Detection Methods for CVE-2026-41848
Indicators of Compromise
- Sustained spikes in JVM CPU utilization tied to request-processing threads stuck inside org.springframework.util.AntPathMatcher.
- Thread dumps showing multiple threads blocked in java.util.regex.Pattern$* frames invoked from AntPathMatcher.doMatch.
- HTTP request latency increasing sharply for endpoints that accept path or pattern inputs from clients.
Detection Strategies
- Audit application code for any call to AntPathMatcher.match, matchStart, or extractUriTemplateVariables where the first argument is influenced by request data.
- Enable application performance monitoring (APM) traces on Spring controllers and filters to flag long-running regex evaluations.
- Correlate web server access logs with CPU and thread metrics to identify single requests that precede resource exhaustion.
Monitoring Recommendations
- Set alerts on JVM thread states when RUNNABLE threads inside regex frames exceed expected baselines.
- Track request duration percentiles per endpoint and alert on outliers consistent with backtracking behavior.
- Forward Spring and servlet container logs to a centralized analytics platform for rapid query during suspected incidents.
How to Mitigate CVE-2026-41848
Immediate Actions Required
- Upgrade Spring Framework to a fixed maintenance release on the 7.0.x, 6.2.x, 6.1.x, or 5.3.x branch as listed in the vendor advisory.
- Inventory every usage of AntPathMatcher in application and library code and confirm that pattern arguments originate from trusted sources.
- Reject or sanitize external input before it can be used as a pattern in path-matching APIs.
Patch Information
VMware has published remediation guidance and fixed versions in the Spring Security Advisory CVE-2026-41848. Upgrade to the latest supported patch release within each affected branch.
Workarounds
- Refactor application logic so that only developer-controlled, static patterns are passed to AntPathMatcher methods.
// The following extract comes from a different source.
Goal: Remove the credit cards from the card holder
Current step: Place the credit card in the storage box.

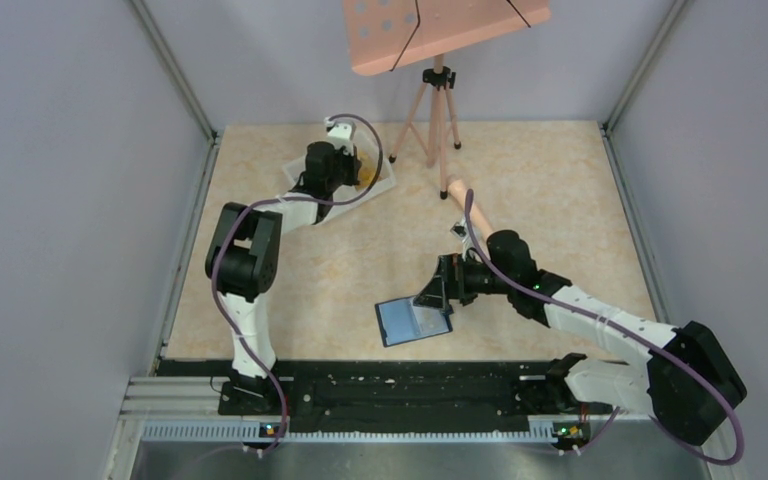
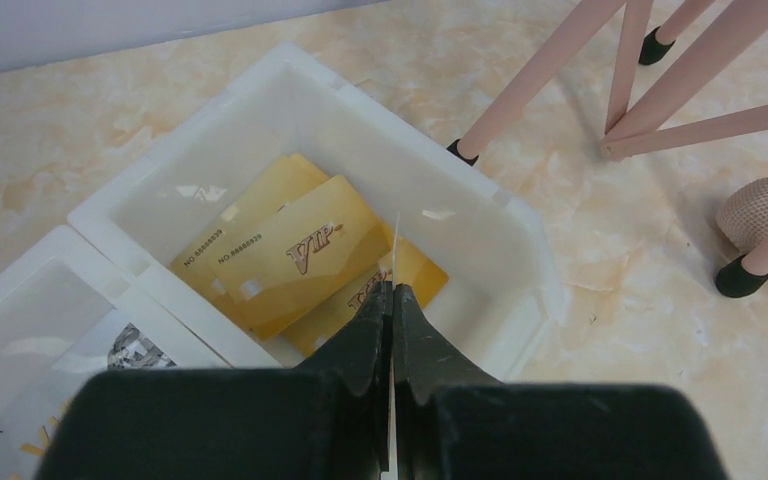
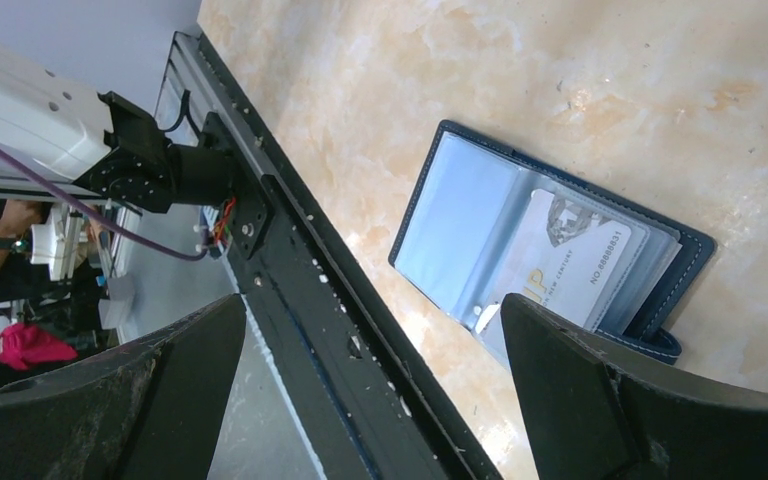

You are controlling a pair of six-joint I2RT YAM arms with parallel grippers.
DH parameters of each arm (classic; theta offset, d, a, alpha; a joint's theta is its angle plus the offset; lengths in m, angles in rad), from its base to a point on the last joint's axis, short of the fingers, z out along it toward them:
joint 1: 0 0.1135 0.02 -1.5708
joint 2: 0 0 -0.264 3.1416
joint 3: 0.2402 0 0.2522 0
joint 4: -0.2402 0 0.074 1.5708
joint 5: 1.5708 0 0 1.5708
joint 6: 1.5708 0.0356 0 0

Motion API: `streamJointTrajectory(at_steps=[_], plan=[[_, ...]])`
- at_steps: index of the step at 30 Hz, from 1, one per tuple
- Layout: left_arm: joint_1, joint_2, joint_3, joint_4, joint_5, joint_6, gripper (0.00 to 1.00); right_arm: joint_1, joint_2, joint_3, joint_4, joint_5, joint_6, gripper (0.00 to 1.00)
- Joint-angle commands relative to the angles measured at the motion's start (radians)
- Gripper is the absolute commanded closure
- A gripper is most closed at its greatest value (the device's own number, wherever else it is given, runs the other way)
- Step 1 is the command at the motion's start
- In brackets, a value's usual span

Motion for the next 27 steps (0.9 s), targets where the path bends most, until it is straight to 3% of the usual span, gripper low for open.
streamJointTrajectory(at_steps=[1,27], plan=[[0.000,0.029,0.022,0.076,0.014,0.093,1.00,-0.008,0.013,0.040,0.036,0.001,-0.022,0.01],[0.003,0.061,0.042,0.146,-0.016,0.248,1.00,-0.008,0.014,0.035,0.031,0.004,-0.020,0.01]])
- Apply input length limits and character allowlists on any request data that must influence pattern selection.
- Deploy a web application firewall (WAF) rule to block requests containing pathological regex constructs such as nested quantifiers in path or query fields.
# Configuration example: enforce request size limits in Spring Boot to reduce ReDoS surface
server.max-http-request-header-size=8KB
spring.servlet.multipart.max-request-size=1MB
spring.mvc.async.request-timeout=5000
Disclaimer: This content was generated using AI. While we strive for accuracy, please verify critical information with official sources.